As their name suggests, the Drywood termite inhabits dry wood material above the ground. They make their colonies in dry wooden materials like doors, window frames, door frames and furniture. They are drawn to areas with humidity, as they need moisture from leaky pipe, water heater or any other moisture source to survive.
Drywood termites and subterranean termites can look very similar, but they are distinguishable by the trails they leave. Drywood termites leave trails of frass. Frass is termite faeces. While Subterranean termites use their faeces to construct their mud tunnels, Drywood termites have no use for theirs, and they remove their faeces by kicking it out of a special exit hole built for this purpose. From afar, frass can look like a small pile of sawdust. Through a closer inspection, you will see tiny grains of different-coloured pellets in the frass.
Unlike Drywood termites, Subterranean termites build their colonies in the soil, made up of nests and an extravagant network of mud tunnels. This is because they draw their humidity and moisture from the soil to keep their nests and tunnels cool. Subterranean termites also consume softer, damper wood, and are found more easily in areas like the basement where it is closer to the ground, and tends to have higher moisture levels.
A characteristic of Subterranean termites is the appearance of mud tubes on the walls. These tubes are made of the mud, debris and their faeces used for transporting food without being seen. These mud tubes are brown in colour, spotted along the exterior and interior walls from the foundation of the home once they have eaten their way in.

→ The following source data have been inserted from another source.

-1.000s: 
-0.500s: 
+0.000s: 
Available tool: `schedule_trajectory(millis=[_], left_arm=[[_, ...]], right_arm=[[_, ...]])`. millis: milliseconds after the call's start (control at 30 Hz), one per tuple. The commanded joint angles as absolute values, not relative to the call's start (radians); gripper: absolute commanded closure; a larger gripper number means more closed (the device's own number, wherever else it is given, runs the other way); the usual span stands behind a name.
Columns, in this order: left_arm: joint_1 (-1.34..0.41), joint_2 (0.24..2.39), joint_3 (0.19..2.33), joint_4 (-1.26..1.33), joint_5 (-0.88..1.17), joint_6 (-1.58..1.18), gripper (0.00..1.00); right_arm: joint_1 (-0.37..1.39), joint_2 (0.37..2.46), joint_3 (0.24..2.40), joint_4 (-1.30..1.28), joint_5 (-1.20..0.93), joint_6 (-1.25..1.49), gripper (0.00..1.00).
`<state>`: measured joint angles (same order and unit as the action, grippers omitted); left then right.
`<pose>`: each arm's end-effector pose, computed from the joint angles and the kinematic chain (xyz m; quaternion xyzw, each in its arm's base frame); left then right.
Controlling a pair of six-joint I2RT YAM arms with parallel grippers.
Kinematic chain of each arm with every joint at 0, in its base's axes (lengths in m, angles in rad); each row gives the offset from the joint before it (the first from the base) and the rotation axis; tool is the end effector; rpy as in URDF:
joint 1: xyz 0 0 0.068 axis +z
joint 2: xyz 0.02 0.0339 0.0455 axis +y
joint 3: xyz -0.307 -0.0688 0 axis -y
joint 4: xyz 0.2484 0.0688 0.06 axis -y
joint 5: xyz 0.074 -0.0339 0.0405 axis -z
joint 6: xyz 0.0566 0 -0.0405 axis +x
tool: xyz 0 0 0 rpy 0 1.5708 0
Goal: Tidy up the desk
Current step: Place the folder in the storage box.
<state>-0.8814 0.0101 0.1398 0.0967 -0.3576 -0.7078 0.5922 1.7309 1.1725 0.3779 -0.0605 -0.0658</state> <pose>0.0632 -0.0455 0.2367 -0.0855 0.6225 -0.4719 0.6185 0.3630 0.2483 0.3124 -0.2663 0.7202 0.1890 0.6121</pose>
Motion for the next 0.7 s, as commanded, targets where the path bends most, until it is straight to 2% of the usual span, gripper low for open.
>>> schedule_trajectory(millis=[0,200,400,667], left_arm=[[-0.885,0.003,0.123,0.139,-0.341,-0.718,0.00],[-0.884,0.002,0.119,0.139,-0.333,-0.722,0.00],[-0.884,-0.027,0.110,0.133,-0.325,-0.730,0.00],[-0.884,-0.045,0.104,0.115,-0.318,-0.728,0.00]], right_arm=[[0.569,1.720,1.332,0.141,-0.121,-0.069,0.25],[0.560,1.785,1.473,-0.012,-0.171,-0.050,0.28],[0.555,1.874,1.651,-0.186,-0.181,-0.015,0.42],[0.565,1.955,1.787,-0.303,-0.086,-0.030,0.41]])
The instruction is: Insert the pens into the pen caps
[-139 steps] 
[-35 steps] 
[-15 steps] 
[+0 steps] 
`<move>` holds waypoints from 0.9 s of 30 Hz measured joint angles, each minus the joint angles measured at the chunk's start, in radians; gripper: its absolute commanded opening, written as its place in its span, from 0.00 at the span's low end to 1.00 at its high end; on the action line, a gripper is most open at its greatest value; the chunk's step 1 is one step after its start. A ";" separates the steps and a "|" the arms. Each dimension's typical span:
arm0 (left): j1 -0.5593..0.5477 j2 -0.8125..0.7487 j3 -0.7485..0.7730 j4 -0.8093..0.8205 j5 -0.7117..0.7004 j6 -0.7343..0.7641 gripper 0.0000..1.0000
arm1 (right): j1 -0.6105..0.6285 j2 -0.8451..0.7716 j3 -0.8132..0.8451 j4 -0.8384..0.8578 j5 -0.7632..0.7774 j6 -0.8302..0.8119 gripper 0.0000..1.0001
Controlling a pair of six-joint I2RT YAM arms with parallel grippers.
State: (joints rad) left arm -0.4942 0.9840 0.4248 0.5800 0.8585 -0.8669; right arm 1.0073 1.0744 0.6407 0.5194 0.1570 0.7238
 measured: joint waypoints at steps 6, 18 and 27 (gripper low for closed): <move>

Ways termites can enter your home
Termites can enter your home in a variety of ways. Here are four ways termites enter your home:
Tunnelling through the soil
Subterranean termites can enter your home by tunnelling underneath the soil up to your home’s foundations. From there, they will make mud tunnels up the exterior and interior of your home. They also find a weak spot or crack in your home and they will enter from there.
Wooden material or firewood outside your home
Wooden materials outside your home like cardboard boxes, old newspapers and planks of wood are appealing to termites. They contain cellulose, and are easier for termites to consume. Apart from termites, these items are also immensely attractive to other pests like cockroaches, rats and ants as they are a source of food and shelter for them. Prevent your home from attracting termites and being a pest haven by keeping the exteriors of your house clutter-free and maintaining non-decayed wood.
Gaps and cracks around your home
No home is pest-proof, regardless of the precautions taken. Termites are tiny creatures, and are able to navigate through any gap or crack, no matter how small it is. Safeguard your home by doing routine checks and maintenance on your home, especially a professional termite inspection on its foundation. Seal and caulk any visible cracks spotted to prevent it from being a termite’s gateway into your home.
Transported into your home indirectly
Termites are transported into your home through old, recycled or infested furniture. They do not ‘hitchhike’ on humans like bed bugs, but on infested pieces of wood. If a piece of furniture happens to be infested with termites, it is often unnoticed until obvious signs of infestation appears.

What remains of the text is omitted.